Extracted data entries
※ ※ ※
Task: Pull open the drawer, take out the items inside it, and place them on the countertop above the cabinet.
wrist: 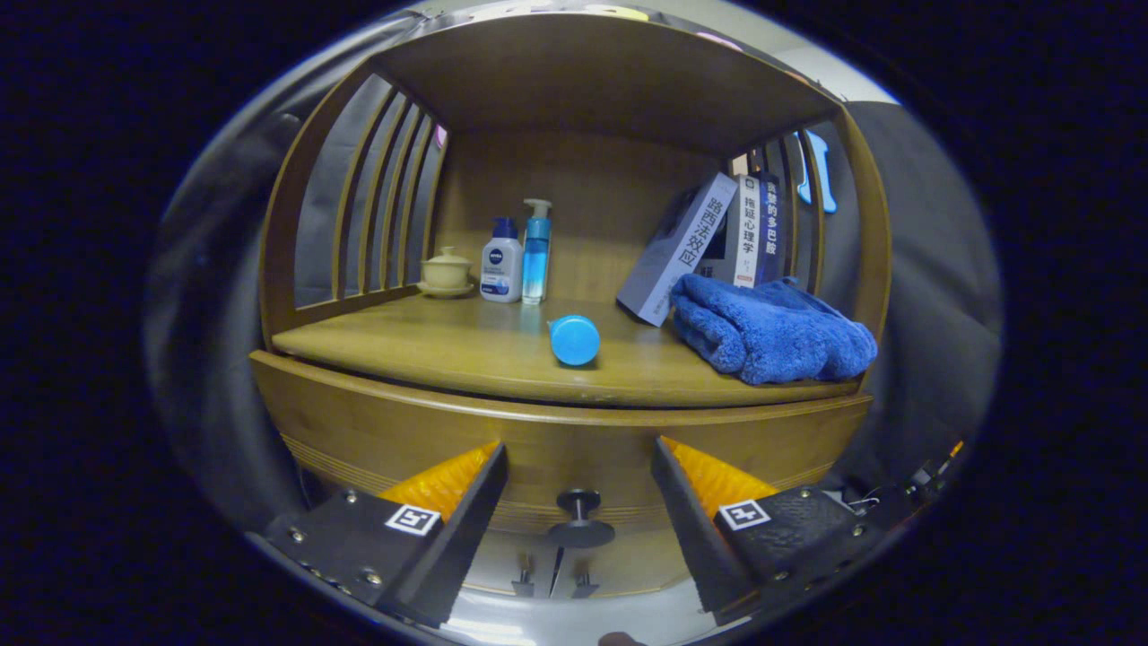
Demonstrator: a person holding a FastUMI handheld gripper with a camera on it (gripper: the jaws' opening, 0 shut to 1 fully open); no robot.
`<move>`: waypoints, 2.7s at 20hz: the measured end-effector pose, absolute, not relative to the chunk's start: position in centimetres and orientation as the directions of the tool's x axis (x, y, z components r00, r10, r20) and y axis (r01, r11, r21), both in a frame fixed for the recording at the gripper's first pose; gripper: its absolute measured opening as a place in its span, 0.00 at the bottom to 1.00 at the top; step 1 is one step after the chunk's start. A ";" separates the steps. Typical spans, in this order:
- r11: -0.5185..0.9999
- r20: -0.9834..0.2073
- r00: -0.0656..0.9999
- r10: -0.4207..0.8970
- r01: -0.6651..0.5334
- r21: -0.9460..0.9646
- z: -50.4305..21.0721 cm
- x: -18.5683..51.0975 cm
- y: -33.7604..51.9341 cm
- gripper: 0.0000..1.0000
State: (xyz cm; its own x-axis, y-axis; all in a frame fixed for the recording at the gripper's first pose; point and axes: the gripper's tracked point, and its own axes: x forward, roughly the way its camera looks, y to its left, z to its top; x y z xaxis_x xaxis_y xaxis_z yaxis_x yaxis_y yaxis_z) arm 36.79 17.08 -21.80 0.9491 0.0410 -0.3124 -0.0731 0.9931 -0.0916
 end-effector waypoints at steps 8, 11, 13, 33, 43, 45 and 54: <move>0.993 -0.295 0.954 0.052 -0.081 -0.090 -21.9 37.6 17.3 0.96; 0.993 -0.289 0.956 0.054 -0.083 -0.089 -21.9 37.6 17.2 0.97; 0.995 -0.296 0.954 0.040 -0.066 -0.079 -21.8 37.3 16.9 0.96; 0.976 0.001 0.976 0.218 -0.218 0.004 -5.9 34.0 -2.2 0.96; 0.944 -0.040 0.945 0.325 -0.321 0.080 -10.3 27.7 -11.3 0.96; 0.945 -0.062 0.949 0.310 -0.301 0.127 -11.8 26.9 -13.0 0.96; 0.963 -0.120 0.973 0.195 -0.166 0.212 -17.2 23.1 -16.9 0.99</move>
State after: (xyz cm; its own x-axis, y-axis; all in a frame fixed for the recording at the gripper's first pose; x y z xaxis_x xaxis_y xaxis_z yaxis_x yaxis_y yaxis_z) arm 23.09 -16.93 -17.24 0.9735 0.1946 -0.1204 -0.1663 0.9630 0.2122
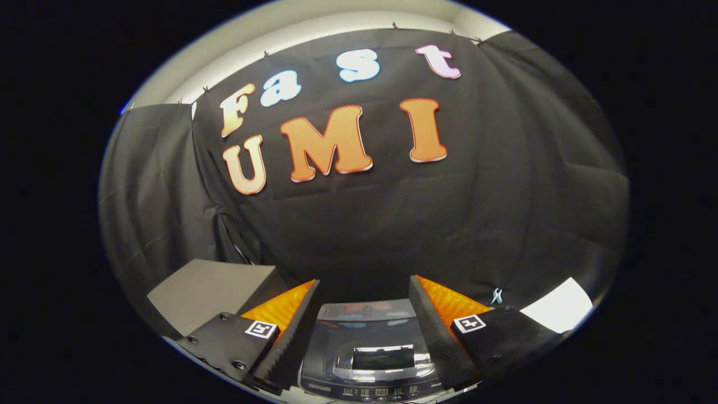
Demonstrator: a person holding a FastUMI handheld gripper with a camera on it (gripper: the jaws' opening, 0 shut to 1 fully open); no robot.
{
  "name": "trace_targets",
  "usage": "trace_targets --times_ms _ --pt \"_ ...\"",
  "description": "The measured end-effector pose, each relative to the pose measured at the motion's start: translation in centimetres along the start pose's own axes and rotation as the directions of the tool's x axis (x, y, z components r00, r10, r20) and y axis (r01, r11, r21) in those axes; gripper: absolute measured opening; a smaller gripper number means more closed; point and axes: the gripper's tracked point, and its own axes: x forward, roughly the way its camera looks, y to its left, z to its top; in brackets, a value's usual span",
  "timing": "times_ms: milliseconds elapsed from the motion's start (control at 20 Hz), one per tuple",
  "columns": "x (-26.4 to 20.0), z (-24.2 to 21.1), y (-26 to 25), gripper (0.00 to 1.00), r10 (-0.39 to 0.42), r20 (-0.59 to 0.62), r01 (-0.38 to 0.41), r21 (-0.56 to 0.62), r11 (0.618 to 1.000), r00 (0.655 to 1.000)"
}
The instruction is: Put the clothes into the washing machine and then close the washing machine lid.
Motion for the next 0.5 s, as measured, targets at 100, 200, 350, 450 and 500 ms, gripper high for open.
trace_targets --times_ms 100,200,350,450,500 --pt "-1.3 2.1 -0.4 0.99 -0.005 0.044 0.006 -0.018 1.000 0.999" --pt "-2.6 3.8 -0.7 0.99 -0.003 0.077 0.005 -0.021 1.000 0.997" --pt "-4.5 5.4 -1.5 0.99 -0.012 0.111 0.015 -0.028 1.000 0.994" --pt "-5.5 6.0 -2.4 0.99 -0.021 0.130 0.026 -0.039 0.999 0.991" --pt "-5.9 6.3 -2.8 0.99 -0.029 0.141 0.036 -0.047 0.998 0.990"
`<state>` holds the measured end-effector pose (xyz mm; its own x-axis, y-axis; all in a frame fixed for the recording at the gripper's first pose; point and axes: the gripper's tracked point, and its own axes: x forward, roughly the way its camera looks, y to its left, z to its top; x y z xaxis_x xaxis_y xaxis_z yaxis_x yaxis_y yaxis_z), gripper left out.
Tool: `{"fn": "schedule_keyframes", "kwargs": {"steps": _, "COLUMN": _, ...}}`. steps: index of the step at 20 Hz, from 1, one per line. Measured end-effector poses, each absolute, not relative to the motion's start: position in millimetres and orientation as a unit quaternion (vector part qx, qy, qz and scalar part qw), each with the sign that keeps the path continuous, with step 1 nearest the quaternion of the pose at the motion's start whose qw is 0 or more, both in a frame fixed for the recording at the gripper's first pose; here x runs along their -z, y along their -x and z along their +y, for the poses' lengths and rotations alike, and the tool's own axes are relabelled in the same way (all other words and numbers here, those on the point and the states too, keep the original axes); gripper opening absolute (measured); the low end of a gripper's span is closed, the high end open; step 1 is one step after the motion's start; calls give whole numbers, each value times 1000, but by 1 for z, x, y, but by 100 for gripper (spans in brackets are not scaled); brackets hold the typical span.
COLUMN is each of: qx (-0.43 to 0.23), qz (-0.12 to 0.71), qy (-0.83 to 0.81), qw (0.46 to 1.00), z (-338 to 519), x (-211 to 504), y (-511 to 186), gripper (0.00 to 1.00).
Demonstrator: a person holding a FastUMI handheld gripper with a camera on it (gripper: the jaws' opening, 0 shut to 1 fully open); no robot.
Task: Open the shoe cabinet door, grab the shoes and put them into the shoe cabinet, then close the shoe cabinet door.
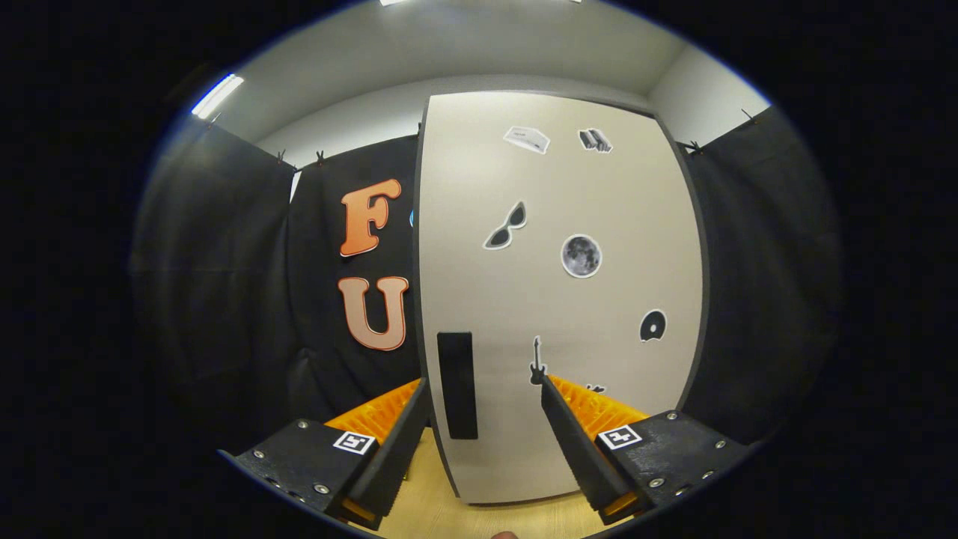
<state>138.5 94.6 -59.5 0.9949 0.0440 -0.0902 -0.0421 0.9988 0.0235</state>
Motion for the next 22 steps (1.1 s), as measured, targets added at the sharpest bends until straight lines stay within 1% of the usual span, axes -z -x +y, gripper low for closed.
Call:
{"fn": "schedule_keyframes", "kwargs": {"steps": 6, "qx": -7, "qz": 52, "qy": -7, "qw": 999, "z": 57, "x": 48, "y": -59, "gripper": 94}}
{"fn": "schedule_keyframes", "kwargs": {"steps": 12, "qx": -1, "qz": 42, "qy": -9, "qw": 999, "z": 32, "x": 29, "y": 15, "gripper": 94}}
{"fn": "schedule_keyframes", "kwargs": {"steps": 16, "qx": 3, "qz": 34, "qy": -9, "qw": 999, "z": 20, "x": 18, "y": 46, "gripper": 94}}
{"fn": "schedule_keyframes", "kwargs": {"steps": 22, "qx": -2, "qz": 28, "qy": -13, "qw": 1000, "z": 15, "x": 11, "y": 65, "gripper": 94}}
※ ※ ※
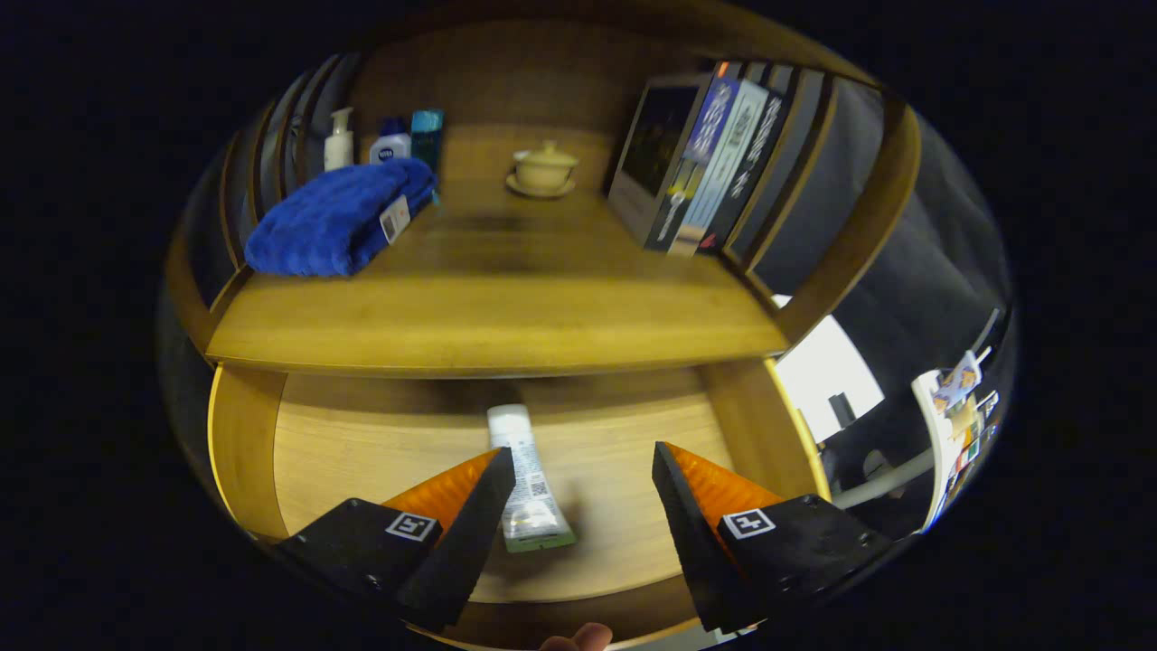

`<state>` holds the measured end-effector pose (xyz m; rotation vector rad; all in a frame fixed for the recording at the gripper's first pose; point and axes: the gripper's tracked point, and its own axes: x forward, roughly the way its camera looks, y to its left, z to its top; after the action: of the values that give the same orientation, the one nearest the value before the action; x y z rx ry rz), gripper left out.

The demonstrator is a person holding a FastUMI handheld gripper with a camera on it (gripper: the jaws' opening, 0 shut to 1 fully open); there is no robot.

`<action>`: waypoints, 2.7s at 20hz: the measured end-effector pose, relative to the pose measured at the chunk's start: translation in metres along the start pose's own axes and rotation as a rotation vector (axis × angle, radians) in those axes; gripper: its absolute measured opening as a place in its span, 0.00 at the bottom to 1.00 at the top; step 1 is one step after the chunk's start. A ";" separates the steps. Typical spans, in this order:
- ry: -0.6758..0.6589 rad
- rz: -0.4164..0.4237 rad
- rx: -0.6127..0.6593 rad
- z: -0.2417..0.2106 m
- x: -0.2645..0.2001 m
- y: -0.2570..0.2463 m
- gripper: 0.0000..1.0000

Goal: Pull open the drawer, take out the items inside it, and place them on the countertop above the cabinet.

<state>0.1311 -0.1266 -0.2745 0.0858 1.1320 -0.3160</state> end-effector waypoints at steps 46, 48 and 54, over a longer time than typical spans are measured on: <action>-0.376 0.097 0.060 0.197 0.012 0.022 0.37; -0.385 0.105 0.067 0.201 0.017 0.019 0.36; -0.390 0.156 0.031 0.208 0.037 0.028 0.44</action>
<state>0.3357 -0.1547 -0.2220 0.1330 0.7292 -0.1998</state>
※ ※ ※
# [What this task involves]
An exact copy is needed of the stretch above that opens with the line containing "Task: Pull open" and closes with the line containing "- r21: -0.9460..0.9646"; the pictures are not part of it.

# [Written solution]
Task: Pull open the drawer, take out the items inside it, and place them on the countertop above the cabinet.
wrist: 
Demonstrator: a person holding a FastUMI handheld gripper with a camera on it (gripper: the jaws' opening, 0 shut to 1 fully open); no robot.
`<move>`: waypoints, 2.7s at 20hz: the measured end-effector pose, absolute, not relative to the chunk's start: position in centimetres and orientation as the directions of the tool's x axis (x, y, z components r00, r10, r20) and y axis (r01, r11, r21), both in a frame fixed for the recording at the gripper's first pose; gripper: its absolute measured opening as a place in its span, 0.00 at the bottom to 1.00 at the top; step 1 is one step after the chunk's start. A ";" separates the steps. Typical spans, in this order:
- r11: -0.5185..0.9999
- r20: -0.9834..0.2073
- r00: -0.0656..0.9999
- r10: -0.4207..0.8970
- r01: -0.6651..0.5334
- r21: -0.9460..0.9646

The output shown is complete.